Some vibe-coded packages are awesome, others might be less so, so it’s not vibe-coding per se that’s the issue.
Vibe-coding has the potential to create code hallucinations. I think these are less likely to appear in code written entirely by humans. (Humans have plenty of other ways to include bad code!)
A recent example: A few weeks ago, a package was submitted for registration in the General registry. It contained a number of hallucinations. Some non-existent Luxor functions were being called simply because they were “needed” at that point; some existing Luxor functions were being called with incorrectly typed arguments, presumably because the function “ought to” take information in that particular format.

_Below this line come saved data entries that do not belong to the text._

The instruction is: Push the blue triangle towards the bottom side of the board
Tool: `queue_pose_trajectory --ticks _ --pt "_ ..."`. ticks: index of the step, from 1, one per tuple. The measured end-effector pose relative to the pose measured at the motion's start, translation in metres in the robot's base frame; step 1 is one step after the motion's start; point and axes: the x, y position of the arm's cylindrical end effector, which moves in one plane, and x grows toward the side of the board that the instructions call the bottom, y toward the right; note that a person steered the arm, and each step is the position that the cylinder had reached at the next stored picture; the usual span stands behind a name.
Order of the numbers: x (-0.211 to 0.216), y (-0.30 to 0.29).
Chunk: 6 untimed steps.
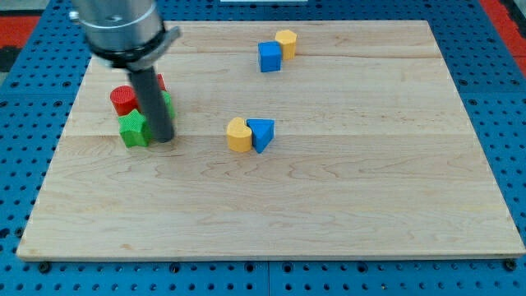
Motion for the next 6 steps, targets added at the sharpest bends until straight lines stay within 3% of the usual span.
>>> queue_pose_trajectory --ticks 1,2,3,4,5,6 --pt "-0.027 0.084" --pt "-0.001 0.120" --pt "0.049 0.120" --pt "0.048 0.122" --pt "0.011 0.150" --pt "0.020 0.186"
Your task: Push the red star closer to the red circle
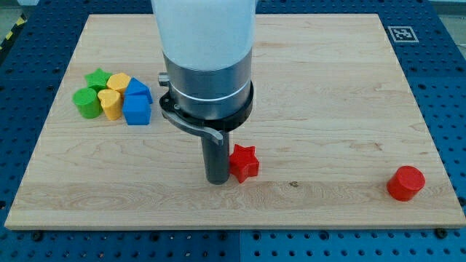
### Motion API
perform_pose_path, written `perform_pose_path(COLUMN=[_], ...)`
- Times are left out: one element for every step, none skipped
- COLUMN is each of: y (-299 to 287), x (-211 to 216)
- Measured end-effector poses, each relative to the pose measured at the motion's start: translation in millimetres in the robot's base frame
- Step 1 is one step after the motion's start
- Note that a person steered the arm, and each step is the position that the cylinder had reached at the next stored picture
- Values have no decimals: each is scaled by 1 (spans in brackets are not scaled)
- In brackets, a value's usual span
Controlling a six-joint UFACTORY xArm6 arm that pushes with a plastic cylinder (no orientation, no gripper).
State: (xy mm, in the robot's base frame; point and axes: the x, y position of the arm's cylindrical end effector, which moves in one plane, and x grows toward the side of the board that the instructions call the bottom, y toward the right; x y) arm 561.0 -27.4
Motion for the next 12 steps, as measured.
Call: perform_pose_path(y=[2,13,21,-14,-27,6,29,33,33,53,78,81], x=[0,0,0,-4,-15,-15,-15,-18,-42,-40,-35,-33])
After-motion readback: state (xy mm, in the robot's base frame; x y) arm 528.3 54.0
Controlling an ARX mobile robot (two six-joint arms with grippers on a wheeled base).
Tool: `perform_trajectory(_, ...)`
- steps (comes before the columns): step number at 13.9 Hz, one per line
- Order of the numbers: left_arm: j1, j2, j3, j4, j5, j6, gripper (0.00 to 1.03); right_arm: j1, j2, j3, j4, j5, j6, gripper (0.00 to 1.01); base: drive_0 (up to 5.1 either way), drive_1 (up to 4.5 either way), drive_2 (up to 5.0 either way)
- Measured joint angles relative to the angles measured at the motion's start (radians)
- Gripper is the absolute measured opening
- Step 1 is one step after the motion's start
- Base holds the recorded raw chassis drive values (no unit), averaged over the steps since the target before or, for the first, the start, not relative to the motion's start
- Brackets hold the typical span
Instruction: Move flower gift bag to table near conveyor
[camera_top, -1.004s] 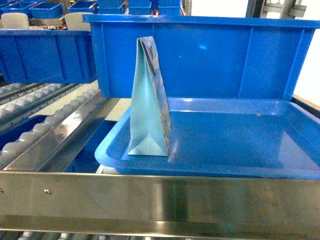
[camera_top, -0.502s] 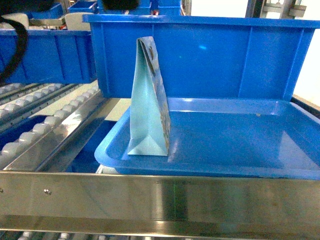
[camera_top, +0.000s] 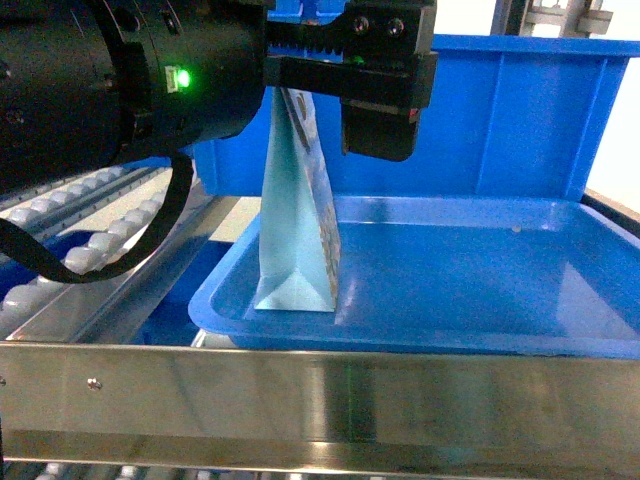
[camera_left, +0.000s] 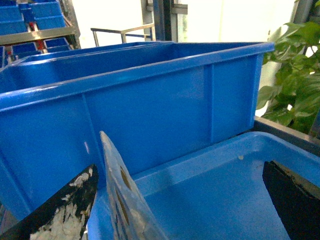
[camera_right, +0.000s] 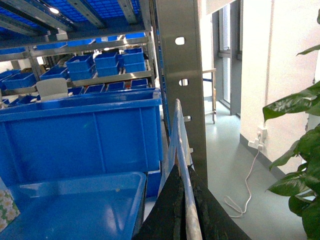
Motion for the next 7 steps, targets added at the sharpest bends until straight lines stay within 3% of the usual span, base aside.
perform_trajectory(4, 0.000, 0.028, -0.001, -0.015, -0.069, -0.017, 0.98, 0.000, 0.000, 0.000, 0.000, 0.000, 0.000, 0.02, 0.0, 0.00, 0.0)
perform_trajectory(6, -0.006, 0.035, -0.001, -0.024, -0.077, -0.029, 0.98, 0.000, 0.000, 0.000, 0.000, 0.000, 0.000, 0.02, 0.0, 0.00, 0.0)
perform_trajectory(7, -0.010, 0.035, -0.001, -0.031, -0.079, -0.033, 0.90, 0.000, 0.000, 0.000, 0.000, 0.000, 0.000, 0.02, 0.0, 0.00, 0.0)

In all cases, the code would have errored if run. It had obviously not been visually checked by a human with sufficent knowledge, or tested for run-time errors.
Luxor’s a pretty simple package, and there’s a reasonable anount of documentation for it, but Claude was still able to hallucinate some sloppy code. The errors were easily spotted by a human familiar with this particular package, but probably wouldn’t have been noticed by the author supervising the agent’s activities. I suppose the human trusts the agent to do the right thing everywhere…

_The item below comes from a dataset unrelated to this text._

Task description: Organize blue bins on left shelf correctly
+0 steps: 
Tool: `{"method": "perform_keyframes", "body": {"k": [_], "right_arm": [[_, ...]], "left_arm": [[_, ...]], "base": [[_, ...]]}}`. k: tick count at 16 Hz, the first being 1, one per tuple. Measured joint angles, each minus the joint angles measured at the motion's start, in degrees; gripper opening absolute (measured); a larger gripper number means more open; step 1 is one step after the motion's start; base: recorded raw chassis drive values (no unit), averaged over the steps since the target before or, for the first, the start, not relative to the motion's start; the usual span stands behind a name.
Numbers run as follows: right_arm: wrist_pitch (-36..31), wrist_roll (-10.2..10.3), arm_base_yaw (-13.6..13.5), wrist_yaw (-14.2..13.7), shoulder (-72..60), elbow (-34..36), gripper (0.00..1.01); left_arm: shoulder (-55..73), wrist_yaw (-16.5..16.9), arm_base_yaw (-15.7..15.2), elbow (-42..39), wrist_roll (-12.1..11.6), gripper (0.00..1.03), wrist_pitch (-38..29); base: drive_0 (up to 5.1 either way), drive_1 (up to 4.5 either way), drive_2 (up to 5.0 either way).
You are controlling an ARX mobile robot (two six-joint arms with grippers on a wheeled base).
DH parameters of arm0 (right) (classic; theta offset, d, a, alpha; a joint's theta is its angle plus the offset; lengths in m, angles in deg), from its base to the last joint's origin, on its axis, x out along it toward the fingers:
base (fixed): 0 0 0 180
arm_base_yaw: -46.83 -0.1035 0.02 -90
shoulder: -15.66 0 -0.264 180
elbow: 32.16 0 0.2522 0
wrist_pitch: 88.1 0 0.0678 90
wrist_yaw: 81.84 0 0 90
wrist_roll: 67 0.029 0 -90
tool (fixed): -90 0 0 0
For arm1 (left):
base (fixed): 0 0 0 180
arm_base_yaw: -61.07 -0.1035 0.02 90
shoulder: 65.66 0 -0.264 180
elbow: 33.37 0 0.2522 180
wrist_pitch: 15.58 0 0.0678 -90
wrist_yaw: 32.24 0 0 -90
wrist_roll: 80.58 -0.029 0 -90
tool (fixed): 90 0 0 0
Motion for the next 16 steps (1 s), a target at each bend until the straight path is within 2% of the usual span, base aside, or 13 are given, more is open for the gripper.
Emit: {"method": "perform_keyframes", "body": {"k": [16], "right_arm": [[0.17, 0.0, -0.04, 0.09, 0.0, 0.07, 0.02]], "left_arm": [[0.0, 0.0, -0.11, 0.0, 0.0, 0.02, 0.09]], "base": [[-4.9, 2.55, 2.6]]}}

So my take is that new packages coded with an Agent could usefully be marked as such (although it’s often easy to tell), and checked for hallucinations.
But who by? Volunteers who don’t want their own packages to be the apparent cause of poor user experiences down the line might be happy to help review new packages that rely on their code. Otherwise, it’s the community’s job to continue to maintain the ecosystem and monitor proposed additions.